_WHAT IS NEEDED_. Select and reproduce each line of the listing below that bears the string "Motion".
● ● ● ●
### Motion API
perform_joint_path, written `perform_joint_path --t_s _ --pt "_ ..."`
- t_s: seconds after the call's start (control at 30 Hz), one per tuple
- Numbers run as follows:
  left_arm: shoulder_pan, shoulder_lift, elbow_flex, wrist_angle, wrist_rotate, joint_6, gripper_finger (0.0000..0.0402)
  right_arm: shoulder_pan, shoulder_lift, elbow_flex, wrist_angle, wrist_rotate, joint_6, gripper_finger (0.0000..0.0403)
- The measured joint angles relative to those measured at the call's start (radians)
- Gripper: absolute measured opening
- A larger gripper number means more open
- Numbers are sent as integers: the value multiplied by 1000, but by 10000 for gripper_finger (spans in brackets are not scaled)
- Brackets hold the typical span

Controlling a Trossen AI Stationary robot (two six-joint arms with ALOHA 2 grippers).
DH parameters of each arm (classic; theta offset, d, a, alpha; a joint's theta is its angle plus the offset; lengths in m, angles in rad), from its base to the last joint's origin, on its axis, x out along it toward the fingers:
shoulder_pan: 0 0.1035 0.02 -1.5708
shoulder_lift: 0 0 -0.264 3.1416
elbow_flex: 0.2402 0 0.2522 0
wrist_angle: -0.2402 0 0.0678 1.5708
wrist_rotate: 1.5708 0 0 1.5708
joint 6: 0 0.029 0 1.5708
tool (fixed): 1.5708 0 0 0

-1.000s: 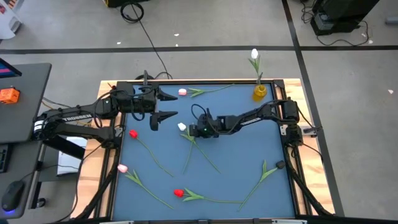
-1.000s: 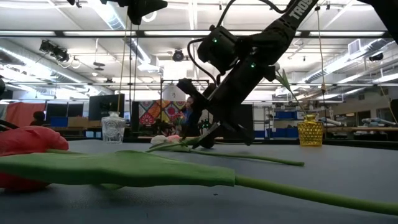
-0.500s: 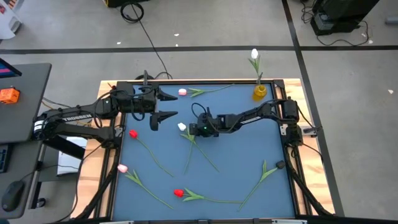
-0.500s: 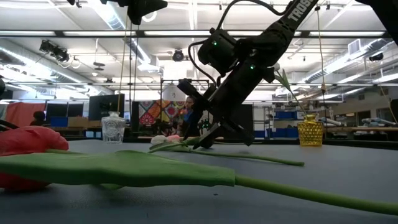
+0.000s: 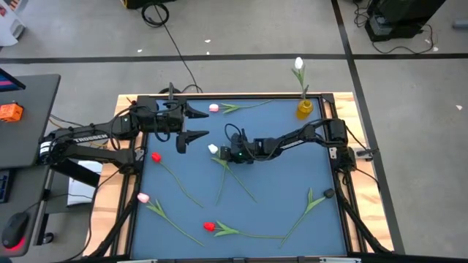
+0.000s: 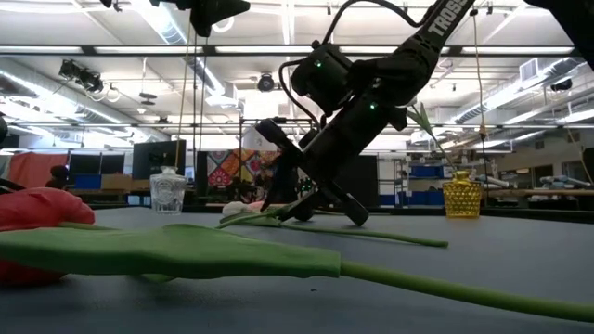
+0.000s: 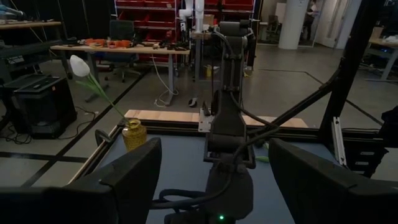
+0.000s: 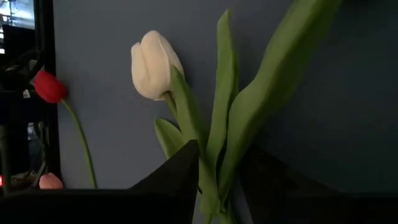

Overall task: Sort flowers into vase by color
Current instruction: Put the top black tulip into the yellow vase

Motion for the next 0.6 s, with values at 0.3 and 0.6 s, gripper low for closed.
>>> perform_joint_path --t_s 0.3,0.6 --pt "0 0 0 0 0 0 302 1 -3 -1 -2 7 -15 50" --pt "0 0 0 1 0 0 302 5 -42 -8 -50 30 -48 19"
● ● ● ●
_THE ANSWER_.
### Motion API
Motion for the next 0.6 s, with values at 0.3 and 0.6 s, gripper low for closed.

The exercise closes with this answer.